Su propia vida es digna de ser novelada: rebelde, jugador, pendenciero y excomulgado en su juventud, llega a estar implicado en una disputa que concluye en homicidio. Posteriormente, participa como militar en los bravos Tercios de Flandes y en la guerra de Cataluña, e ingresa en la prestigiosa Orden de Santiago. Hacia la cincuentena se hace terciario franciscano y finalmente sacerdote. Muere, casi pluma en mano, mientras redactaba «Amar y ser amado» en su modesta morada de la calle Mayor.

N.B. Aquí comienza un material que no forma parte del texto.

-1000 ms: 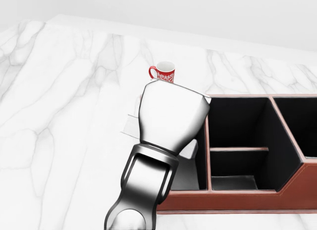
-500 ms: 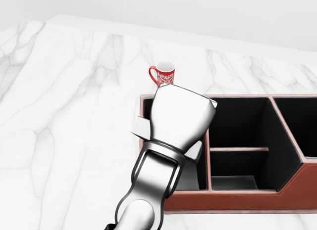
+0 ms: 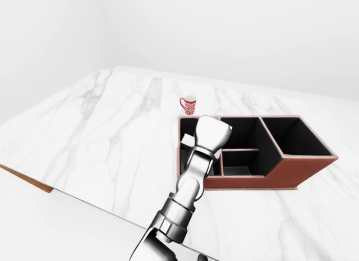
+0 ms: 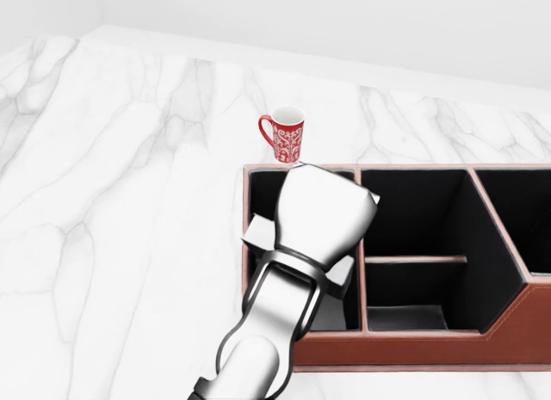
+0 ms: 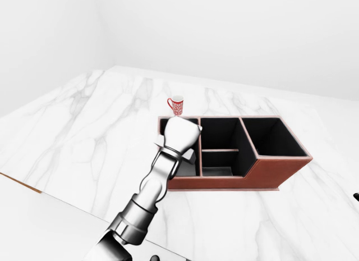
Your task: Pick up the book and place it in the left compartment of the caddy.
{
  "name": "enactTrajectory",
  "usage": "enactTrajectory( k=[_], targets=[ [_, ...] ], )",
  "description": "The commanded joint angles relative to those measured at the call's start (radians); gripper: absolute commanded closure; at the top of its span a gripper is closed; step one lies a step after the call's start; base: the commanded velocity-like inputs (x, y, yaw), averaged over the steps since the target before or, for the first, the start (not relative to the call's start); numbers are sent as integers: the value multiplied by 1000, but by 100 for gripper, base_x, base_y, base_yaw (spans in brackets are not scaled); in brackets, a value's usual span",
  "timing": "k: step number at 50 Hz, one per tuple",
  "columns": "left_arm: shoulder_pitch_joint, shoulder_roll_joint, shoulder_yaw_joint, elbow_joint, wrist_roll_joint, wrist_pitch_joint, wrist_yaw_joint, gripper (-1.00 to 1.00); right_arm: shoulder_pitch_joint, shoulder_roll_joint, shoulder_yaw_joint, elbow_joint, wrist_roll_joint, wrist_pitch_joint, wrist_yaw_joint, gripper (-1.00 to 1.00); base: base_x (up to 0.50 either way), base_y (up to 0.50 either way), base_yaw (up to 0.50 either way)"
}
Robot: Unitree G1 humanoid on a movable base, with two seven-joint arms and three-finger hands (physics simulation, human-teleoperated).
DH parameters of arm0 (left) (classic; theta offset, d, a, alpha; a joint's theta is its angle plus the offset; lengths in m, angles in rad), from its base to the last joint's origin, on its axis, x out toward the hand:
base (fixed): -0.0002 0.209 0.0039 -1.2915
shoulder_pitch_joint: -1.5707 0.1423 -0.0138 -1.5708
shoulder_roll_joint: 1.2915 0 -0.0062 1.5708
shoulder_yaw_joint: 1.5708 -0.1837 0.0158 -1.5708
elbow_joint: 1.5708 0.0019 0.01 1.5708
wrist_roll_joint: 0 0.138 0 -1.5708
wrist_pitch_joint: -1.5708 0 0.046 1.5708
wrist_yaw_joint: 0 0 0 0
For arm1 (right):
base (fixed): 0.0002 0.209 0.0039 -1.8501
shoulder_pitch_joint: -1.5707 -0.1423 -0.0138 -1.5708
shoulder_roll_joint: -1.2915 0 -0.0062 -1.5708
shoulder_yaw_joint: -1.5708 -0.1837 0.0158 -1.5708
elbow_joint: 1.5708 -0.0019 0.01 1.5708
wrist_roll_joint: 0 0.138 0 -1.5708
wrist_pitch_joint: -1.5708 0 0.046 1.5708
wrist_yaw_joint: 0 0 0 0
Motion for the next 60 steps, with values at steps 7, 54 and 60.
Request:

Calderón es una de las grandes luminarias clásicas de la literatura universal y, como es sabido, los clásicos no mueren, tan solo duermen. O incluso más bien despiertan, ya que, si acaso la vida es sueño, la muerte no es sino un despertar, por expresarlo en los términos de ese Platón que resuena en Calderón. Pero lo más parecido a darle nueva muerte, aquí entre nosotros los mortales, sería sepultarlo entre las frías paredes del olvido. Si esta búsqueda sirve para que Calderón despierte del ensueño en que algunos le tienen sumido, quizá puedan descubrir, entre otras muchas cosas, que, aunque «La vida es sueño, también «Sueños hay que verdad son», como reza uno de sus últimos autos sacramentales.
Pablo Sánchez Garrido es profesor Universidad CEU San Pablo. Director de la búsqueda de Calderón.